Imagine the scene: Dad is watching the NCAA basketball finals in the living room. Mom is swooning as the latest Mad Men plot twist plays out on another screen. Junior is taking in a few episodes of Game of Thrones on his tablet, and his little sister is glued to the Disney Channel in her bedroom. Putting aside the question of whether or not the American family is broken, this is the fractured audience digital advertisers are attempting to tackle in a world where people consume content like omnivores and switch screens like it’s going out of style.

So how can advertisers make cash off digital content when linear broadcast television is still 80% of what people watch? This was the Holy Grail question under discussion at the Digital Content Monetization East in New York City in June 20.

Eighty percent. That’s a lot of percent. “It’s hard to hear sometimes, but we continue to fight the fight,” says Eric Morris, VP of global media sales at Kaltura, addressing an audience of evangelical digitalists. For the moment, when consumers consume, linear is outpacing all other delivery models.

“If you look at the paid VOD from the cable providers today, that distribution is more than even YouTube,” Morris says. “People are still willing to pay for that experience and that content.”

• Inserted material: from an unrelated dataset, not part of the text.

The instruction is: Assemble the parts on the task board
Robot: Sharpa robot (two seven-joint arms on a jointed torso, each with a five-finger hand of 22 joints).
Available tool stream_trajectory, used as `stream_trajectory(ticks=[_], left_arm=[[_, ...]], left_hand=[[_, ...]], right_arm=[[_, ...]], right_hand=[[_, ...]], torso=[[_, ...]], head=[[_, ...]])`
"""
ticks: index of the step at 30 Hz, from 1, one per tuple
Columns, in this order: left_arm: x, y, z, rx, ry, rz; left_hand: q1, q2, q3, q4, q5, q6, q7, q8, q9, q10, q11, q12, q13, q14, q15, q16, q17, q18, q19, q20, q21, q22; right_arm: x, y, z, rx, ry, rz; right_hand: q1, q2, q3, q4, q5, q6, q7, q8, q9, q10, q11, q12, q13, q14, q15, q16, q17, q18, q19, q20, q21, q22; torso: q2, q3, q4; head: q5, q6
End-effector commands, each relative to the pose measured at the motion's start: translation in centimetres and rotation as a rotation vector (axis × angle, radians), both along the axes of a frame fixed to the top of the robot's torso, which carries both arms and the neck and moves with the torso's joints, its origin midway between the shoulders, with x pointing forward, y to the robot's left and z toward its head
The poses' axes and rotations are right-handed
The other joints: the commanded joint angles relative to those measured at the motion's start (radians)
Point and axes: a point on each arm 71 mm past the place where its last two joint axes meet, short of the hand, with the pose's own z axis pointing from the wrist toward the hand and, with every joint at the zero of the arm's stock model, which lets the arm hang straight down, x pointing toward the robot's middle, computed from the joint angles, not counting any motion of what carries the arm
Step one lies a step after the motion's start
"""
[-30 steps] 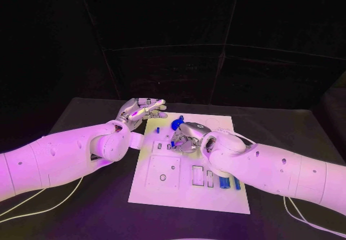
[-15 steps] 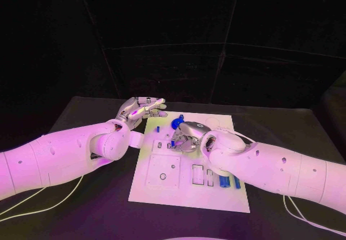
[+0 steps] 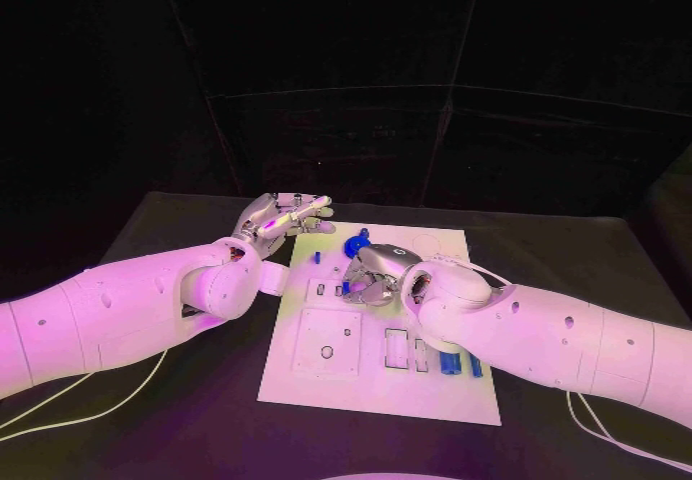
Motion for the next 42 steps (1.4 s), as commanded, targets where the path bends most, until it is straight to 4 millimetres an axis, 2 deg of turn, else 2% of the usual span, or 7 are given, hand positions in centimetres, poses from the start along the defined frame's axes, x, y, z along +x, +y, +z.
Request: stream_trajectory(ticks=[1, 18, 26, 32, 36, 37, 42], left_arm=[[0.0, -0.2, 0.2, -0.010, -0.011, -0.015], [0.0, -0.1, 0.2, -0.010, -0.010, -0.016], [0.0, -0.1, 0.2, -0.013, -0.010, -0.020], [0.0, 0.0, 0.2, -0.010, -0.011, -0.025], [-0.1, 0.1, 0.0, 0.041, -0.006, -0.047], [-0.1, 0.1, 0.0, 0.063, -0.005, -0.055], [-0.5, 0.3, -0.5, 0.221, 0.030, -0.106]], left_hand=[[-0.003, 0.010, 0.007, 0.001, 0.003, 0.003, 0.003, -0.004, 0.000, 0.006, 0.001, -0.005, -0.001, 0.008, 0.000, -0.005, 0.001, 0.014, 0.007, -0.003, -0.005, -0.001], [-0.003, 0.010, 0.007, 0.001, 0.003, 0.003, 0.003, -0.004, 0.000, 0.006, 0.001, -0.005, -0.001, 0.008, 0.000, -0.005, 0.001, 0.014, 0.007, -0.003, -0.005, -0.001], [-0.004, 0.009, 0.008, 0.001, 0.003, 0.004, 0.001, -0.005, 0.000, 0.007, 0.000, -0.006, -0.001, 0.011, -0.001, -0.007, 0.003, 0.014, 0.009, -0.003, -0.004, -0.001], [-0.044, -0.021, -0.012, 0.012, 0.002, 0.004, -0.025, -0.014, 0.001, 0.068, -0.032, -0.003, 0.006, 0.197, -0.052, 0.078, 0.072, 0.016, 0.129, -0.052, 0.067, 0.030], [-0.058, -0.025, -0.018, 0.020, 0.001, 0.043, -0.049, -0.001, 0.006, 0.173, -0.069, 0.026, 0.023, 0.342, -0.095, 0.192, 0.164, 0.016, 0.237, -0.096, 0.150, 0.071], [-0.060, -0.029, -0.020, 0.022, 0.000, 0.052, -0.057, 0.001, 0.006, 0.206, -0.077, 0.038, 0.030, 0.354, -0.108, 0.274, 0.231, 0.015, 0.267, -0.109, 0.177, 0.085], [-0.055, -0.035, -0.018, 0.021, 0.001, 0.104, -0.094, 0.033, 0.020, 0.340, -0.128, 0.155, 0.108, 0.384, -0.149, 1.017, 0.935, 0.012, 0.357, -0.160, 0.343, 0.184]], right_arm=[[-0.1, -0.1, -0.6, -0.040, 0.020, -0.005], [-0.1, -0.1, -0.4, -0.015, -0.001, -0.031], [-0.5, -0.1, 0.2, 0.068, -0.045, 0.003], [-1.7, -1.0, 1.3, 0.187, -0.074, 0.106], [-2.3, -2.5, 2.8, 0.287, -0.069, 0.138], [-2.3, -2.9, 3.2, 0.317, -0.057, 0.136], [-1.3, -6.2, 6.0, 0.402, -0.002, 0.071]], right_hand=[[-0.009, -0.005, -0.001, -0.001, -0.007, -0.016, 0.002, -0.009, 0.000, -0.009, 0.003, -0.008, -0.005, 0.076, 0.011, -0.007, 0.123, -0.004, -0.004, 0.006, -0.005, -0.002], [-0.029, -0.028, -0.016, 0.006, -0.018, -0.092, 0.018, -0.038, 0.001, -0.039, 0.019, -0.037, -0.037, 0.072, 0.025, -0.017, 0.106, -0.001, -0.010, 0.020, -0.012, -0.015], [-0.034, -0.047, -0.049, 0.020, -0.007, -0.207, 0.040, -0.040, -0.001, -0.061, 0.038, -0.053, -0.061, 0.071, 0.041, -0.020, 0.102, 0.000, -0.012, 0.033, -0.016, -0.021], [-0.015, -0.045, -0.052, 0.016, 0.000, -0.232, 0.035, -0.035, 0.001, -0.061, 0.035, -0.048, -0.060, 0.069, 0.040, -0.023, 0.096, 0.002, -0.016, 0.035, -0.020, -0.030], [-0.011, -0.044, -0.065, 0.018, 0.014, -0.197, 0.032, -0.004, 0.009, -0.057, 0.032, -0.041, -0.057, 0.068, 0.037, -0.027, 0.091, 0.003, -0.019, 0.033, -0.023, -0.035], [-0.009, -0.042, -0.067, 0.018, 0.017, -0.185, 0.031, 0.005, 0.010, -0.057, 0.031, -0.041, -0.058, 0.067, 0.037, -0.028, 0.088, 0.003, -0.020, 0.032, -0.024, -0.037], [0.029, -0.023, -0.052, -0.004, 0.024, -0.144, 0.023, 0.032, 0.014, -0.076, 0.023, -0.061, -0.083, 0.059, 0.030, -0.046, 0.057, 0.011, -0.041, 0.027, -0.047, -0.084]], torso=[[0.000, 0.0002, -0.0005], [0.000, 0.0000, -0.0001], [-0.001, 0.0022, -0.0016], [-0.002, 0.0013, -0.0015], [-0.005, 0.0030, 0.0025], [-0.007, 0.0039, 0.0033], [-0.021, 0.0104, 0.0038]], head=[[0.001, -0.002], [0.001, -0.003], [0.003, -0.001], [0.005, 0.004], [0.006, 0.009], [0.005, 0.008], [0.010, 0.005]])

Guess how many hours of TV the average American watches in a week? No guess. Okay, I’ll tell you: THIRTY TWO HOURS. Fifty to 60 year olds watch more, around 40 to 44 hours. Compare that to the number of minutes (minutes, not hours), the average adult spends watching content on the Internet: 27. Then contrast that with the mere seven minutes consumers generally spend watching video content on a mobile device.

“Video on mobile has a long way to go,” Morris says. “That’s why digital advertising is not quite catching up with TV advertising.”

More numbers for you, courtesy of PriceWaterhouseCoopers: Traditional television will do roughly $72 billion in sales this year. That’s slated to rise to $94 billion in 2015. Online should do about $3 billion in sales this year, a number PWC projects will go up to $6 billion three years from now.

As Morris hopefully notes, “That’s a 7% slice of the pie.”

As Morris optimistically ended his presentation, “The world won’t change overnight.”

 

Allison Schiff is web editor at Direct Marketing News.